Pictures stay out of the copy; set down each line of the listing below exactly.

——————

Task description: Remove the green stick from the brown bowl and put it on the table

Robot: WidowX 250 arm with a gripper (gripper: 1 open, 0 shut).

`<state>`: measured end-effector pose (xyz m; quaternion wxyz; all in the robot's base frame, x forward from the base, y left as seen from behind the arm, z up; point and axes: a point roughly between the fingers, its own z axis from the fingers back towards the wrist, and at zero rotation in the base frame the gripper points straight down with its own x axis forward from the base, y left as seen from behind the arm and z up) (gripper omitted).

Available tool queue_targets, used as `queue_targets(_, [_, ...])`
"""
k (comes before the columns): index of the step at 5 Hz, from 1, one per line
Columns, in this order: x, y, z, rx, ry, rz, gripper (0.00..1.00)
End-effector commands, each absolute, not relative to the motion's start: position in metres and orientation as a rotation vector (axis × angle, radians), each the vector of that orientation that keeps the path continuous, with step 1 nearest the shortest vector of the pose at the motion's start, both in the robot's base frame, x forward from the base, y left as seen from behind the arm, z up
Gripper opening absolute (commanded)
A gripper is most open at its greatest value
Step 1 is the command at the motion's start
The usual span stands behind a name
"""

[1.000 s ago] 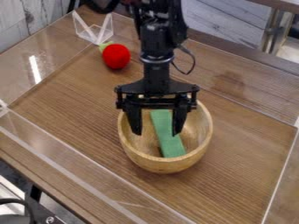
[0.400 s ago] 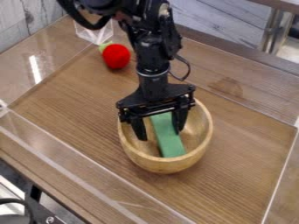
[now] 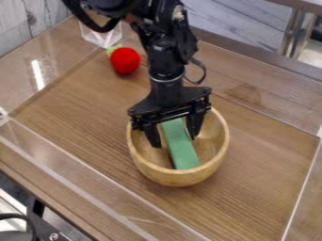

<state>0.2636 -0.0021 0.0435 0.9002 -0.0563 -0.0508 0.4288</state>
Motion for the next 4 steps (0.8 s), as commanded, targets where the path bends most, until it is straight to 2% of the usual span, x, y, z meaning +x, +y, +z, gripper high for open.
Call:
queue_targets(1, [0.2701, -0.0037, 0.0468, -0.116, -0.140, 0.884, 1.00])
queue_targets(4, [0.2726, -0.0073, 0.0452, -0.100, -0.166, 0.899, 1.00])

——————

▸ **Answer area**:
Task description: Remove the green stick from the brown bowl and put it on the table

Robot: WidowX 250 arm with a gripper (gripper: 1 open, 0 shut).

`<state>`: measured end-effector pose (xyz m; quaternion wxyz; all in the robot's base frame, x forward from the base, y left as seen from behind the arm, z up; point and axes: a point roughly between the fingers, its own z axis from the fingers back towards the wrist, and at zero rotation in the base frame the gripper points straight down with its own x axis forward from the base, y left as seen from behind the arm and z up) (gripper omitted).

Available tool queue_targets, used as `queue_targets(_, [_, ...])`
"""
k (comes before the columns): index of the step at 5 Hz, from 1, one per line
Columns, in this order: x, y, z, rx, ry, rz, gripper (0.00..1.00)
End-effector commands, each absolute, not relative to the motion's start: position in metres and orientation as a rotation vector (axis × angle, radians), each the vector of that orientation that keeps the path continuous, with step 1 nearest the shortest vector of the pose at the motion's start, both in the robot's base frame, x forward from the base, y left as seen from behind the arm, z up
Gripper opening absolute (commanded)
A gripper is most open at its greatest value
Step 1 is the command at the motion's start
The usual span stands behind a name
"""

[1.000 s ago] 
[0.400 s ago] 
[now] 

<state>0.2636 -0.0021 0.0435 0.9002 -0.0563 -0.0508 0.4288</state>
Motion for the next 4 steps (0.8 s), as commanded, targets where the path bends most, until it is straight to 2% of the usual span, x, y, z meaning +x, +y, +z, gripper high for open.
Call:
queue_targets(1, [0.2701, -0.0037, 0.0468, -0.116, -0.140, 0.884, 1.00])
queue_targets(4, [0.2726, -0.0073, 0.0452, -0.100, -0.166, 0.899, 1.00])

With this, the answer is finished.